A brief attempt by local authorities in Damascus to ban restaurants and bars from selling alcohol has exposed deep and unresolved tensions at the heart of Syria’s post-Assad transition, raising questions about the direction President Ahmed al-Sharaa intends to take a country that has been devastated by nearly 14 years of civil war.
Al-Sharaa previously served as the leader of Al-Qaeda’s Syria franchise and he has been strongly criticised for allowing thousands of Alawite, Christian and Druze civilians to be killed since he took power in late 2024.
Local authorities in the Syrian capital announced that alcohol sales would be prohibited across most of the city, with a limited exemption that would allow venues in majority-Christian neighbourhoods to continue offering takeaway alcohol service only. The move prompted minor but visible protests in Damascus, with security forces deployed to maintain order. Within days, the authorities walked back the ban, announcing that alcohol could continue to be sold in venues important for tourism, including hotels and certain restaurants.
The reversal was quickly framed by some as evidence that civil society pressure can still check Islamist impulses within the new Syrian government. Others viewed the partial walk-back as insufficient and interpreted the original decision as a revealing indicator of the direction al-Sharaa and his government may be heading.
Syria’s social affairs minister, Hind Kabawat, a Christian and the only woman in al-Sharaa’s cabinet, openly challenged the local ordinance. “Our neighbourhoods are not places for alcohol, but the heart of Damascus,” she wrote on Facebook, adding: “The strength of our nation is in its diversity, and any radical, extremist voice will cause our nation’s weakness.”
Experts have connected the alcohol episode to a broader pattern of social restrictions appearing across Syria under the new government.
Officials in the port city of Latakia banned women from wearing makeup at work in February. Another town outside Damascus prohibited men from working in female clothing stores.
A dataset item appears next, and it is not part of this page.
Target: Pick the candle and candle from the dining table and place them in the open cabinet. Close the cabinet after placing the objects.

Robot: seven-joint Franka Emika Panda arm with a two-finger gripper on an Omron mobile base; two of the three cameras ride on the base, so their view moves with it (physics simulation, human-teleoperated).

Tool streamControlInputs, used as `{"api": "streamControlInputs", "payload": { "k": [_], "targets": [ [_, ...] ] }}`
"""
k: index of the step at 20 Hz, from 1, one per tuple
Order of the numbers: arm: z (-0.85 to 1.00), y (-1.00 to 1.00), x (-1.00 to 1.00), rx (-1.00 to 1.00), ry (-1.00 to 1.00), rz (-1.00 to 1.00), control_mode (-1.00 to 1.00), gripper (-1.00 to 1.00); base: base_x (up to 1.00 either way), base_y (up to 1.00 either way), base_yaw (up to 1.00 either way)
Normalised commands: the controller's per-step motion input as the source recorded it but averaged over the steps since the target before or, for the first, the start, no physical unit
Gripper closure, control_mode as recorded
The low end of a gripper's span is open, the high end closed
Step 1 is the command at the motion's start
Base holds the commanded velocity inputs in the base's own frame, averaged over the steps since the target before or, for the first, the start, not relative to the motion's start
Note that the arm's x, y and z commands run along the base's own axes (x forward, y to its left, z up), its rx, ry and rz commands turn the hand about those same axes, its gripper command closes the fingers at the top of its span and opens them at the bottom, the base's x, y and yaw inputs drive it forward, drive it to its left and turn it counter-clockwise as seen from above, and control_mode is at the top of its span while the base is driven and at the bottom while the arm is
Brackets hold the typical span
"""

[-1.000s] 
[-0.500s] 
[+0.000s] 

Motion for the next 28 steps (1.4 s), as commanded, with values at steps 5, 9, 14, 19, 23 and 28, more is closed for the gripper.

Robert Ford, the last US ambassador to Syria before relations broke down in 2011, told reporters that such restrictions reflected pressure from “harder-line Islamists who have a vision, an Islamist vision of how Syrian society should be,” while Syria’s temporary constitution is guided by Islamic law.
Mara Karlin, a former Department of Defense official and Johns Hopkins professor, noted that the alcohol ban was particularly significant because it occurred in Damascus, where al-Sharaa’s direct authority is strongest. “If he is pushing an Islamist Syria, then it calls into question how much he is moving beyond his history,” Karlin said.
Al-Sharaa led the Islamist rebel group Hay’at Tahrir al-Sham to its 2024 victory over Assad and has since embarked on an international charm offensive, visiting foreign capitals, meeting Trump in Riyadh and later at the White House, and receiving a sanctions waiver from the Trump administration to support Syria’s reconstruction. The World Bank has estimated Syria’s reconstruction costs at approximately $216 billion.